Supplied material:
☆ ☆ ☆ ☆

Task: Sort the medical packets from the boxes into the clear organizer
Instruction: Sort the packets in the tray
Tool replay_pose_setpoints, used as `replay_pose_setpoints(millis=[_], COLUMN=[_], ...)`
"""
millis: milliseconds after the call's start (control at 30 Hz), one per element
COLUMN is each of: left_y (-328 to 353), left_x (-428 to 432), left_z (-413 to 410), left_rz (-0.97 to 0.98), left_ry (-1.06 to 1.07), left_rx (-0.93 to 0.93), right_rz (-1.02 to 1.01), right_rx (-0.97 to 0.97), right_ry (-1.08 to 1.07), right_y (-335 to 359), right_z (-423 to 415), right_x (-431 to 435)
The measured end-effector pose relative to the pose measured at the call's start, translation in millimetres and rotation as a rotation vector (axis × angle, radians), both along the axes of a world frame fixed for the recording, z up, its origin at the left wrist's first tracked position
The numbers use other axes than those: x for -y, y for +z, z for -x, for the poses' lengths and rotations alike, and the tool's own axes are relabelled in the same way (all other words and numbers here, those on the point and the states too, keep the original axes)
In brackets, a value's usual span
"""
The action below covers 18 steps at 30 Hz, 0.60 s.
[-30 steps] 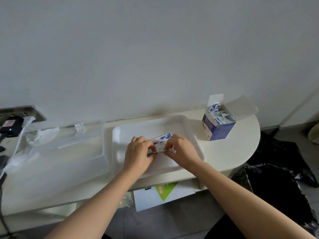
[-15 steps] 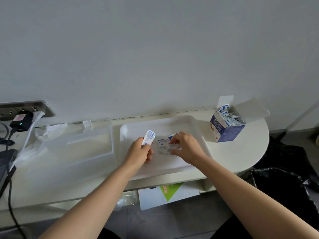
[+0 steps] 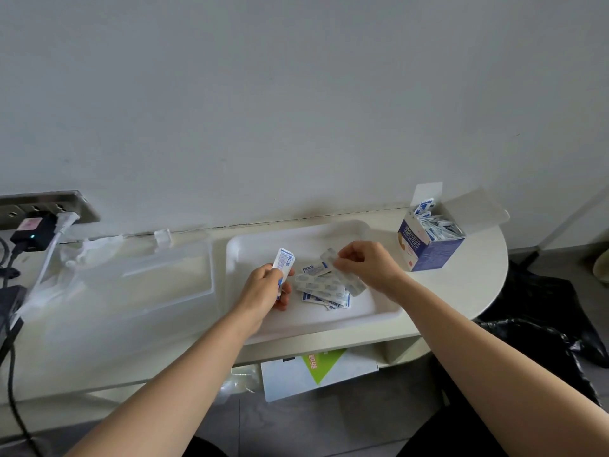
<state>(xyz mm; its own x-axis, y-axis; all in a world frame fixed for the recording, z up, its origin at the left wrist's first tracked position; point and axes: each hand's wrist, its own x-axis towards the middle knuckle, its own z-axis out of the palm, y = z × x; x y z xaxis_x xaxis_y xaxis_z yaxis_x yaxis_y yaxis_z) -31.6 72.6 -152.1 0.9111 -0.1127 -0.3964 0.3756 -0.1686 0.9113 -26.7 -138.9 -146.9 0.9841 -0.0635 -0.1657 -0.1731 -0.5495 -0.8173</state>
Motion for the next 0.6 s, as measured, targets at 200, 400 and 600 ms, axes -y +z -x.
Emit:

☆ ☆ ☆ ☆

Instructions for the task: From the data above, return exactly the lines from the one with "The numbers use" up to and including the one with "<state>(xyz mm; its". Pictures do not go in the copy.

Solution:
The numbers use other axes than those: x for -y, y for +z, z for -x, for the poses' lengths and rotations alike, and the tool's own axes are relabelled in the same way (all other words and numbers here, those on the point and the states too, keep the original axes)
In brackets, a value's usual span
"""
The action below covers 18 steps at 30 Hz, 0.60 s.
[-30 steps] 
[-15 steps] 
[+0 steps] 
<state>(xyz mm; its own x-axis, y-axis; all in a world frame fixed for the recording, z up, its origin at the left wrist's first tracked position; point and axes: each hand's wrist, its own x-axis towards the middle knuckle, its own z-axis out of the palm, y = z × x; x y z xaxis_x xaxis_y xaxis_z yaxis_x yaxis_y yaxis_z) -31.6 72.6 -152.1 0.9111 -0.1127 -0.3964 0.3756 -0.1686 0.9113 -26.7 -138.9 -146.9 0.9841 -0.0635 -0.1657 -0.1731 -0.5495 -0.8173</state>

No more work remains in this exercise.